— WHAT THIS TASK INVOLVES —
Exclude the images, then return every line below exactly as written.

— DATA SECTION —
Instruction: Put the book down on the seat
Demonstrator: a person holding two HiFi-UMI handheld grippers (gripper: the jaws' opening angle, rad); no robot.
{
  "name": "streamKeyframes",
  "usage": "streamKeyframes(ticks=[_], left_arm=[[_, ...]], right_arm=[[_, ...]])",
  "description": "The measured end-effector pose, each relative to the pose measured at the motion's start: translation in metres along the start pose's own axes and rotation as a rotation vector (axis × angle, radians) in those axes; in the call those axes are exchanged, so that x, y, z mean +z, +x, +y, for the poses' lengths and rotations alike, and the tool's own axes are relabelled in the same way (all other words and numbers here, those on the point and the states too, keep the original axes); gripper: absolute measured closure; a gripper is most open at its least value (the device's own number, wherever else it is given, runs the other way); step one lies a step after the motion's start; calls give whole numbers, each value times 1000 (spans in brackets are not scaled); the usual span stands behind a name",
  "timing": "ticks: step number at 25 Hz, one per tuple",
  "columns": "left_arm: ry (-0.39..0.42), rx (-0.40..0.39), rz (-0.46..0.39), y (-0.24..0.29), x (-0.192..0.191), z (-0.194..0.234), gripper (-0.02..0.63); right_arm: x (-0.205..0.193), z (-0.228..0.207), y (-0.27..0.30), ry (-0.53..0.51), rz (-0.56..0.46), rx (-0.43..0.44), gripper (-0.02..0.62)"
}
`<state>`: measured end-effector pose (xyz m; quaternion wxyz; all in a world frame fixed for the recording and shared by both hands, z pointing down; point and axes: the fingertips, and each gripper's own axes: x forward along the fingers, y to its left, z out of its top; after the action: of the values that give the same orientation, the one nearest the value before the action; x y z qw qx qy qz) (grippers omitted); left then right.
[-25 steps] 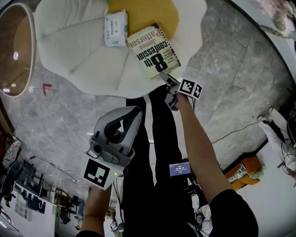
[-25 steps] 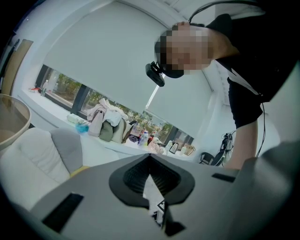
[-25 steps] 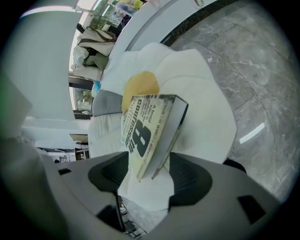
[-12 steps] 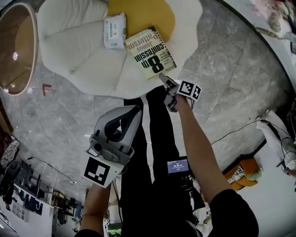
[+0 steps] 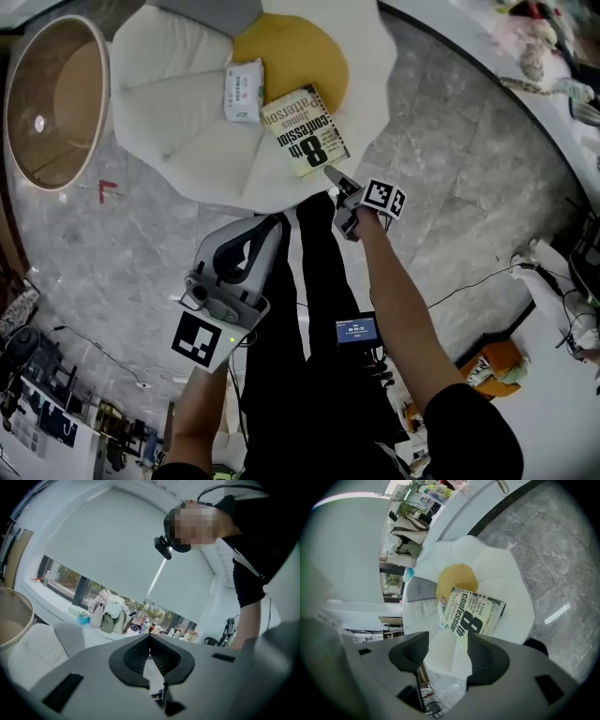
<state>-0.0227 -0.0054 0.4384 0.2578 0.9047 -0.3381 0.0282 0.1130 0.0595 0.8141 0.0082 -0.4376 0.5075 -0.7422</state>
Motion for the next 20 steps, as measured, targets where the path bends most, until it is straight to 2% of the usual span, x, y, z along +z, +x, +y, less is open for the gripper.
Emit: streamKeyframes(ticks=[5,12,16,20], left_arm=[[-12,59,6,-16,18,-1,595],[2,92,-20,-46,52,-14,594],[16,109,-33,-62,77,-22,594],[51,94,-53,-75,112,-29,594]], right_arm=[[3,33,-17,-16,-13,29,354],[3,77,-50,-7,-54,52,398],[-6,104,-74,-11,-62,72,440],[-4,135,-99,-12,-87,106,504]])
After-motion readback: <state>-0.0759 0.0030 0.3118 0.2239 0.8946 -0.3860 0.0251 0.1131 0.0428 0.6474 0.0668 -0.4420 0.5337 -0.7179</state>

— THE COMPLETED TASK —
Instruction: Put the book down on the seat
Demonstrator: a person holding two HiFi-UMI handheld grippers (gripper: the jaws' opening angle, rad); no robot.
{
  "name": "streamKeyframes",
  "usage": "streamKeyframes(ticks=[_], left_arm=[[_, ...]], right_arm=[[_, ...]])",
  "description": "The measured end-effector pose, each relative to the pose measured at the motion's start: translation in metres along the start pose's own axes and rotation as a rotation vector (axis × angle, radians) in those axes; in the call those axes are exchanged, so that x, y, z mean +z, +x, +y, for the poses' lengths and rotations alike, and the tool's own axes are relabelled in the same way (all other words and numbers here, those on the point and the states too, keep the original axes); gripper: absolute measured closure; a gripper is most open at its least value (the device's own number, wherever else it is given, runs the other way); step one lies a step after the motion's start; calls give whole numbers, each value times 1000 (spans in brackets are not scaled); the usual span stands behind a name",
  "timing": "ticks: step number at 25 Hz, one per tuple",
  "columns": "left_arm: ry (-0.39..0.42), rx (-0.40..0.39), rz (-0.46..0.39), y (-0.24..0.29), x (-0.192..0.191), z (-0.194..0.234), gripper (-0.02..0.63); right_arm: x (-0.205..0.193), z (-0.228..0.207), y (-0.27..0.30), ry (-0.53..0.51), rz (-0.56..0.46), rx (-0.43..0.44), gripper (-0.02..0.62)"
}
`<state>`: measured end-effector pose (xyz m; quaternion wxyz; all in a world frame fixed for the recording and shared by both hands, z pointing down; point and axes: the fingertips, and each gripper's own axes: x forward along the fingers, y to its left, z out of its top; after the action: of the values that give the same orientation, the one nearest the value before the action; x y z qw qx qy qz) (grippers omitted); left then right.
[-25 steps] 
[-25 steps] 
[-25 steps] 
[-12 steps] 
[+0 steps] 
<state>-0.0227 -0.0054 0.4384 0.2578 0.9047 -0.3381 0.0282 0.1130 0.0595 0.8141 0.0082 -0.4376 0.5075 -0.7422</state>
Motion for the next 20 steps, as measured, targets where the path bends most, until it is straight to 2% of the usual span, x, y, z along +z, +x, +y, less is open for the gripper.
Emit: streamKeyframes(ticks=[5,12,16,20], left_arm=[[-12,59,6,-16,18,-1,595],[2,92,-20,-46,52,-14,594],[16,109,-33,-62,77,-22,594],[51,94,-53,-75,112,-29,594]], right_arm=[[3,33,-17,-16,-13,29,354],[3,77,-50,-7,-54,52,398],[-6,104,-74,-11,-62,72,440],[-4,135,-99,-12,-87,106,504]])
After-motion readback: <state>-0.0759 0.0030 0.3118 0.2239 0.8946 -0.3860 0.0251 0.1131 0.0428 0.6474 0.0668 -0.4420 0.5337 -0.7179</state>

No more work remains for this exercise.